Worker-Specific Environment Variable Configuration
Set the system_envs
field in specific role configurations:
actor_train:
model_args:
# ...
training_args:
# ...
# Environment variables effective only for actor_train role
system_envs:
NVTE_TORCH_COMPILE: '0'
actor_infer:
model_args:
# ...
generating_args:
# ...
# Environment variables effective only for actor_infer role
system_envs:
NVTE_TORCH_COMPILE: '0'
Priority Rules
When global environment variables and role-specific environment variables conflict, role-specific environment variables have higher priority and will override global settings.
Through this hierarchical environment variable configuration method, the ROLL framework provides independent and flexible environment variable configuration capabilities to meet different Worker requirements.
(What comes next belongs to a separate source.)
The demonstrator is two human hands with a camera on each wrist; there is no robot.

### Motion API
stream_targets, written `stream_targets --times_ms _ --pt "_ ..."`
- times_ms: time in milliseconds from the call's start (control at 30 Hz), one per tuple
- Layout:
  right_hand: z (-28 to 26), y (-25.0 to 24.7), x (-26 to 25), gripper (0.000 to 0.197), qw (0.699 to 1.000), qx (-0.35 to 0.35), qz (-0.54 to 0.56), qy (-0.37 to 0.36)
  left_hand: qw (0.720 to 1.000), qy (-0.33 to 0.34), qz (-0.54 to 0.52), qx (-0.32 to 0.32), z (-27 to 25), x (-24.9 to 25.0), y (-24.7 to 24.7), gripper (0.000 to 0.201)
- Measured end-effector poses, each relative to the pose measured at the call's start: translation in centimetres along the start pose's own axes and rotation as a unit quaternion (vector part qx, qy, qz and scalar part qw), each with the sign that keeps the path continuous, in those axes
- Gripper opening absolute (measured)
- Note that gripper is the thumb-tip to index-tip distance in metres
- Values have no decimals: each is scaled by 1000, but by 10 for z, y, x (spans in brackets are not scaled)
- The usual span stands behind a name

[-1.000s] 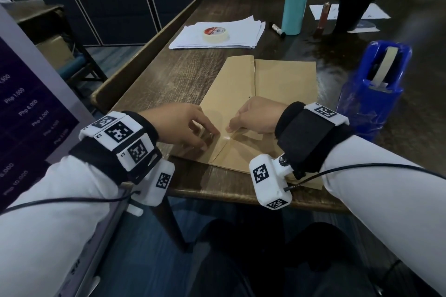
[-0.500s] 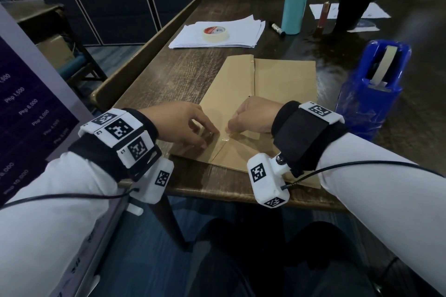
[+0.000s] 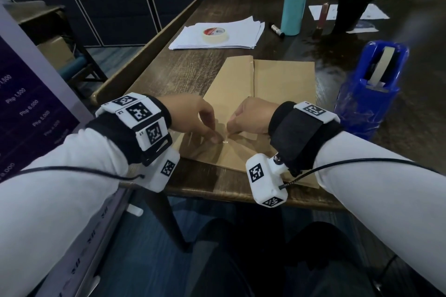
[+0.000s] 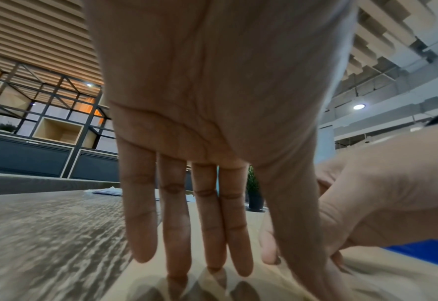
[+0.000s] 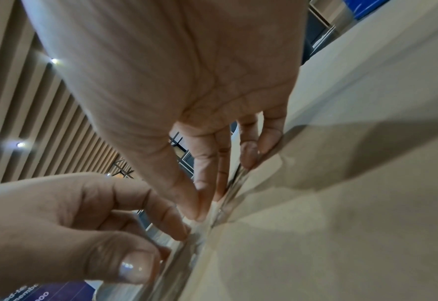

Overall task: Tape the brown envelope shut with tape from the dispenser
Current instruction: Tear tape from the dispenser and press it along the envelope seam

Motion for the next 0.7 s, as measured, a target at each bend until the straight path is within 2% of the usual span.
stream_targets --times_ms 233,533,700 --pt "1 0 -2 35 1000 2 -20 1 999 -30 24 -1 5 5 -3 50" --pt "3 1 -3 36 1000 -3 -18 -5 996 -54 76 0 15 10 -2 51" --pt "3 -1 -3 39 1000 4 -24 -3 997 -52 59 -16 18 7 4 50"
Point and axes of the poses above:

Configuration Example Analysis
The following is a detailed analysis of the example_grpo.yaml
configuration file:
# Basic configuration
exp_name: "qwen2.5-7B-rlvr-config" # Experiment name
seed: 42 # Random seed
logging_dir: ./output/logs # Log directory
output_dir: ./output # Output directory
# Checkpoint saving configuration
checkpoint_config:
type: file_system
output_dir: /data/cpfs_0/rl_examples/models/${exp_name}
# Tracker configuration
track_with: tensorboard # Using tensorboard for tracking
tracker_kwargs:
log_dir: /data/oss_bucket_0/rl_examples/llm/tensorboard/roll_exp/rlvr # Log directory
# GRPO algorithm-related configuration
rollout_batch_size: 64 # Rollout batch size
adv_estimator: "grpo" # Advantage estimator using GRPO
num_return_sequences_in_group: 8 # Number of sequences returned per group
# Sequence length configuration
prompt_length: 2048 # Prompt length
response_length: 4096 # Response length
# Training parameters
ppo_epochs: 1 # PPO optimization rounds
use_kl_loss: true # Use KL divergence loss
kl_loss_coef: 0.001 # KL loss coefficient
loss_agg_mode: "seq-mean-token-sum" # Loss aggregation mode
# Advantage calculation related
whiten_advantages: true # Whiten advantage values
advantage_clip: 2.0 # Advantage value clipping
dual_clip_loss: true # Use dual clipping loss
# Reward processing
reward_clip: 10 # Reward value clipping
# Model configuration
pretrain: Qwen/Qwen2.5-7B # Pretrained model path
reward_pretrain: Qwen/Qwen2.5-7B # Reward model path
# Role configurations
actor_train: # Training role
model_args:
disable_gradient_checkpointing: false # Enable gradient checkpointing
dtype: bf16 # Data type
training_args:
learning_rate: 1.0e-6 # Learning rate
per_device_train_batch_size: 1 # Training batch size per device
gradient_accumulation_steps: 32 # Gradient accumulation steps
strategy_args:
strategy_name: megatron_train # Using Megatron training strategy
strategy_config:
tensor_model_parallel_size: 1 # Tensor parallel size
pipeline_model_parallel_size: 1 # Pipeline parallel size
device_mapping: list(range(0,16)) # Device mapping
actor_infer: # Inference role
model_args:
disable_gradient_checkpointing: true # Disable gradient checkpointing
dtype: bf16 # Data type
generating_args:
max_new_tokens: ${response_length} # Maximum new tokens
temperature: 0.99 # Temperature parameter
strategy_args:
strategy_name: vllm # Using vLLM inference strategy
strategy_config:
gpu_memory_utilization: 0.8 # GPU memory utilization
device_mapping: list(range(0,12)) # Device mapping
# Reward model configuration
rewards:
math_rule: # Math rule reward
worker_cls: roll.pipeline.rlvr.rewards.math_rule_reward_worker.MathRuleRewardWorker # Worker class
model_args:
model_name_or_path: ${reward_pretrain} # Model path
tag_included: [deepmath_103k, aime] # Included tags
world_size: 8 # Number of worker nodes
Through the above analysis, users can better understand the structure and usage methods of the ROLL configuration system.